A PARAMEDIC who was off work for six months after being attacked by a patient is suing ambulance bosses for £100,000 after claiming they did not tell her the call-out was dangerous.
Lynn Sutherland was punched and kicked by 16-year-old Grahame Donnelly after racing to his home amid fears he had taken an overdose of anti-depressants.
The 37-year-old suffered injuries to her arm, ribs, shoulder and neck while trying to restrain the teenager.
Ms Sutherland launched a legal action for damages against the Scottish Ambulance Service at the Court of Session in Edinburgh.
Her lawyers argue that the service failed to warn her that the teenager had already attacked his mother, adding that police should have been in attendance to provide support.
Ms Sutherland, who lives in Dalry, was working with colleague, Martin Gemmell, in Livingston when the pair received a message to attend an emergency in Harthill, North Lanarkshire.
Her lawyers told the court that ambulance colleagues in Paisley tried to inform the dispatch centre minutes later that it was a “violent scene” and that the patient had attacked his mother.
The message triggered a warning bar on a dispatcher’s screen, but she did not see it and failed to inform the crew.
Ms Sutherland and Mr Gemmell arrived at around 10pm and said she met Donnelly’s aunt outside the home but was left with “no reason to suspect the patient was violent”.
Once in the sitting room, Ms Sutherland said that Donnelly’s mother told them she had been assaulted by her son earlier.
Ms Sutherland said that the teenager got to his feet and punched her in the jaw, leading to a violent struggle when she was punched and kicked.
She alerted police, who arrived at 10.23pm.
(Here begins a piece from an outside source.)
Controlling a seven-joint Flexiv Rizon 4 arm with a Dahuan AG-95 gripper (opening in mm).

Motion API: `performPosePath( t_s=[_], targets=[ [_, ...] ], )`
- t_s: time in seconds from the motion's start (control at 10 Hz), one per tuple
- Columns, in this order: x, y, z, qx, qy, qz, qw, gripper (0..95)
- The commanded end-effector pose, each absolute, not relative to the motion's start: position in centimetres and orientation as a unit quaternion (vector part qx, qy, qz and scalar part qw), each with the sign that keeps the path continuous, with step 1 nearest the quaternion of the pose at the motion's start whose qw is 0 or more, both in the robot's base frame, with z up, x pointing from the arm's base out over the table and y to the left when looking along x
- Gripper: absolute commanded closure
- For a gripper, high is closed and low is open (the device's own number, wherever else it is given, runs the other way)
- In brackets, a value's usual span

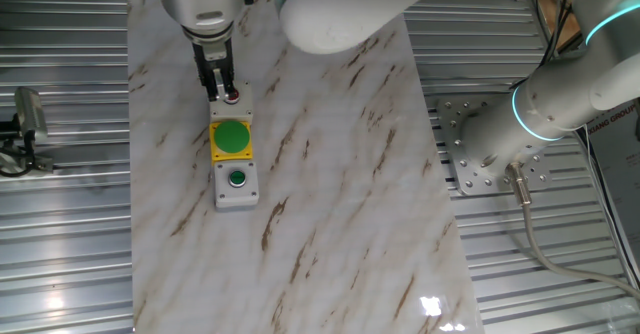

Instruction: Press three buttons from left to right in sequence

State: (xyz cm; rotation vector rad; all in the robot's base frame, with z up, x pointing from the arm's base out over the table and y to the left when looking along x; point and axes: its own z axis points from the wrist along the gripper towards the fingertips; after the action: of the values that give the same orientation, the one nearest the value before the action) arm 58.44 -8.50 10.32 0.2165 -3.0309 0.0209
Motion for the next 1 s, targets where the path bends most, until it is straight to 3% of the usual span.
performPosePath(
  t_s=[0.1, 1.0],
  targets=[
    [58.6, -8.5, 10.3, 0.071, -0.996, 0.006, 0.056, 95.0],
    [57.0, -8.2, 10.2, 0.068, -0.996, 0.002, 0.050, 95.0]
  ],
)
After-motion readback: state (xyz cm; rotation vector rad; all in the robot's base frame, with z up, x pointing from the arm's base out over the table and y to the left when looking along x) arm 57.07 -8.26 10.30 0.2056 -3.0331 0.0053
Four officers, along with the paramedics, restrained the patient.
Her lawyers told the court that Scottish Ambulance Service protocols set out that crews should not work in violent incidents without police support
They argued that had the crew known beforehand, they would have requested police back-up and the dispatch centre’s failure to relay the warning constituted a failure to take “reasonable care”.
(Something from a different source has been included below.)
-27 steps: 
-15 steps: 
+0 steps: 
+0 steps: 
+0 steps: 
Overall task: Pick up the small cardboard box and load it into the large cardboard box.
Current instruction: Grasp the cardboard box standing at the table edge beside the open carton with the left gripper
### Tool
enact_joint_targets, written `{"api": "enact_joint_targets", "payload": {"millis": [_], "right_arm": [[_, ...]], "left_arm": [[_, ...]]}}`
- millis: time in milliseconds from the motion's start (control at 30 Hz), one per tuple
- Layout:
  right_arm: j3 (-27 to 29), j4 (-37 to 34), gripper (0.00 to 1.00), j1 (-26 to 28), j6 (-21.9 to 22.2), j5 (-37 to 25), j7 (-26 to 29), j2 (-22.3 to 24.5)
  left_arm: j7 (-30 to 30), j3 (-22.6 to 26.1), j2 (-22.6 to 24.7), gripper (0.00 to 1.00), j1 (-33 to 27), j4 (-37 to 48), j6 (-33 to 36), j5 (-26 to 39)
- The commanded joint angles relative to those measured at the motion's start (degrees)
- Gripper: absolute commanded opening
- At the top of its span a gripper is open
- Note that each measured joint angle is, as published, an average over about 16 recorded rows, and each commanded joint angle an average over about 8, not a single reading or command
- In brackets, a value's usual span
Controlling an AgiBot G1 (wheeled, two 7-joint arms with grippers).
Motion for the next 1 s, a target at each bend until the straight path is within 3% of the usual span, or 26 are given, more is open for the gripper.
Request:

But lawyers for the service said that it was the teenager’s mother who had been outside the home and warned them of the attack on her.
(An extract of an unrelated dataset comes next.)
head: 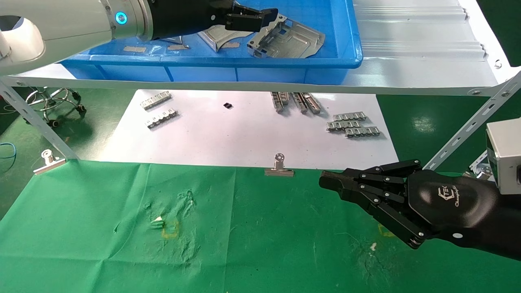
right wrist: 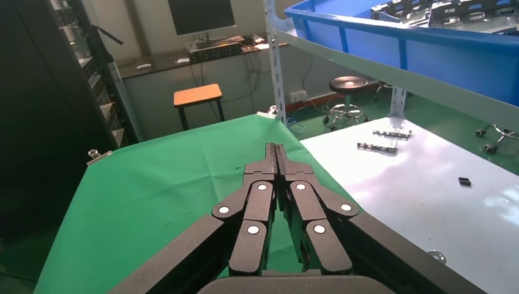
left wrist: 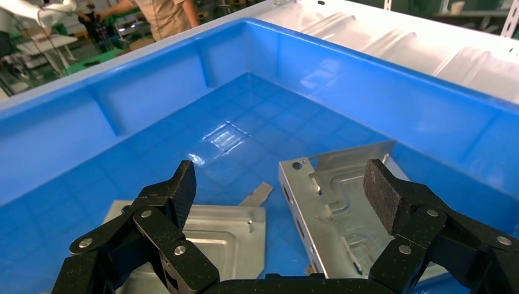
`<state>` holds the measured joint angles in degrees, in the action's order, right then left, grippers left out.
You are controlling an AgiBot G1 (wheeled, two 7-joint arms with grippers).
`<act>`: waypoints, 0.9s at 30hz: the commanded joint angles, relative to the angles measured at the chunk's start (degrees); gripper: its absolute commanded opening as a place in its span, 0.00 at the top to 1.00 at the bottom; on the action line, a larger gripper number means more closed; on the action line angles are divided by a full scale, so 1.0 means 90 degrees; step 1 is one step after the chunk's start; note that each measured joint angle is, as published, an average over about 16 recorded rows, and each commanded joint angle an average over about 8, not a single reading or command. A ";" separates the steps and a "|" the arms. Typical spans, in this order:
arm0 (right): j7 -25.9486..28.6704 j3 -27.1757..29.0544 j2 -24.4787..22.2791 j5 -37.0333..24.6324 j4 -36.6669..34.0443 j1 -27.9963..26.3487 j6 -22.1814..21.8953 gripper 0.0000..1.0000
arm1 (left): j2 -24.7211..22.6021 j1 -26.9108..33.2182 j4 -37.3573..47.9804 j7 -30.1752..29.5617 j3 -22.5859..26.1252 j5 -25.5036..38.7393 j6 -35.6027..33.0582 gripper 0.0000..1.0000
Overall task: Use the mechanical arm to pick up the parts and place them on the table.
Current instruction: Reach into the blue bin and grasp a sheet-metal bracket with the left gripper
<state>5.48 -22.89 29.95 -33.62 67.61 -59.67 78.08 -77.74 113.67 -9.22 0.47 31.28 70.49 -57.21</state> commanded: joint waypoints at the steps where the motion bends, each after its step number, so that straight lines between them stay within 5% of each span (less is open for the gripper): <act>1: 0.0000 0.0000 0.0000 0.0000 0.0000 0.0000 0.0000 1.00 | -0.0040 0.0011 0.0019 -0.0103 0.0035 -0.0020 0.0044 0.00; 16: 0.0000 0.0000 0.0000 0.0000 0.0000 0.0000 0.0000 1.00 | -0.0067 -0.0203 -0.0532 -0.1022 0.0795 -0.0103 0.0264 0.04; 18: 0.0000 0.0000 0.0000 0.0000 0.0000 0.0000 0.0000 1.00 | -0.0069 -0.0234 -0.0619 -0.1090 0.0926 -0.0113 0.0360 0.19; 24: 0.0000 0.0000 0.0000 0.0000 0.0000 0.0000 0.0000 1.00 | -0.0069 -0.0291 -0.0826 -0.1295 0.1301 -0.0211 0.0680 0.88; 27: 0.0000 0.0000 0.0000 0.0000 0.0000 0.0000 0.0000 1.00 | -0.0067 -0.0302 -0.0903 -0.1390 0.1471 -0.0292 0.0805 1.00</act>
<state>5.48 -22.89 29.95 -33.62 67.61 -59.67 78.08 -78.35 111.00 -17.25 -11.91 44.48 67.82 -50.16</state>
The service’s lawyers added that it was “not feasible” to “prevent all employees from exposures to violence”.
They contended that the situation would not have been any different if the dispatch centre alerted them over the violent behaviour, or whether the mother did outside.
The solicitors firm representing Ms Sutherland, said it did not want to comment.
A Scottish Ambulance Service spokesman said it could not comment.